Exercise prompt:
Every line holding the word "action" should be copied from the material.

Collected data below:

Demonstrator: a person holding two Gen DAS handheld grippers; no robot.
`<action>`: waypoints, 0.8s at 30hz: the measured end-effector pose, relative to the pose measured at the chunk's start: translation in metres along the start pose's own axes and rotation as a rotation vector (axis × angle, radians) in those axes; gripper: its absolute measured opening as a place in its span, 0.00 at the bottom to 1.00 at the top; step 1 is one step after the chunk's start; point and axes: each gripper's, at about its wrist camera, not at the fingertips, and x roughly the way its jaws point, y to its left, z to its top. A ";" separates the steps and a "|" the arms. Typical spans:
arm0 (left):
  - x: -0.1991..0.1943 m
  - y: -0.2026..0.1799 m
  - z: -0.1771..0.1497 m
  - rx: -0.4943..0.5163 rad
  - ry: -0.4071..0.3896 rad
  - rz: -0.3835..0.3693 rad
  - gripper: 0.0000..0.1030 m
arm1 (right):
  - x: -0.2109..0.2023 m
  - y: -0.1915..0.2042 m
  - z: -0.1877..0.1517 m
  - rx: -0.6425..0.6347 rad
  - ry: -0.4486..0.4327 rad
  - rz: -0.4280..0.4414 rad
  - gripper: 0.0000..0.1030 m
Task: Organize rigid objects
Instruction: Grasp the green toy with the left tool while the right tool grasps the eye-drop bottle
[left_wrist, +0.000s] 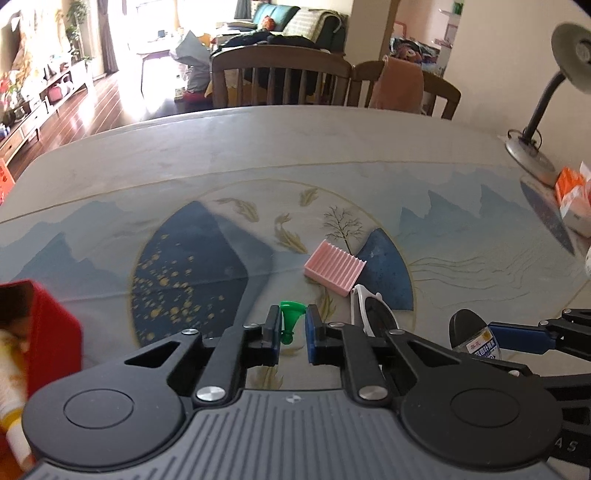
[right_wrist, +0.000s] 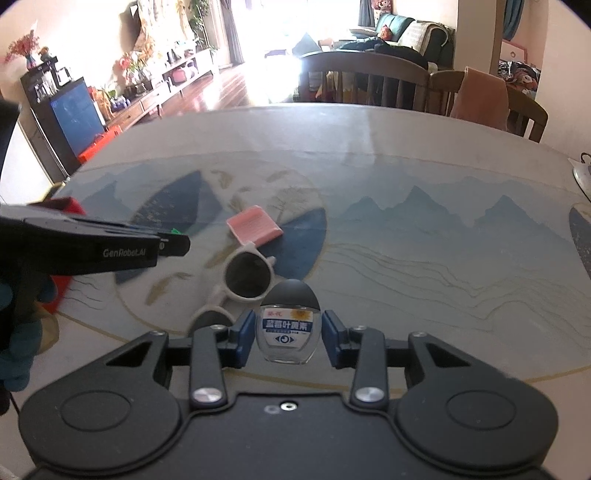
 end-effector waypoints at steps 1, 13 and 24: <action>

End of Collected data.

Task output:
`<action>`: waypoints, 0.8s at 30hz: the measured end-effector pose, relative to the pose measured at the chunk's start: translation in metres along the start pose's own axes and rotation as a rotation vector (axis × angle, radians) in those axes; gripper: its absolute measured opening as a place in its span, 0.00 at the bottom to 1.00 at the top; step 1 is one step after the chunk's start; point and axes: each gripper's, at about its wrist camera, not at the fingertips, and x roughly the way its jaws point, y to its left, z to its top. A ";" separates the steps and a "|" the arms. Typical spans:
 end-effector waypoints at steps 1, 13 and 24: <action>

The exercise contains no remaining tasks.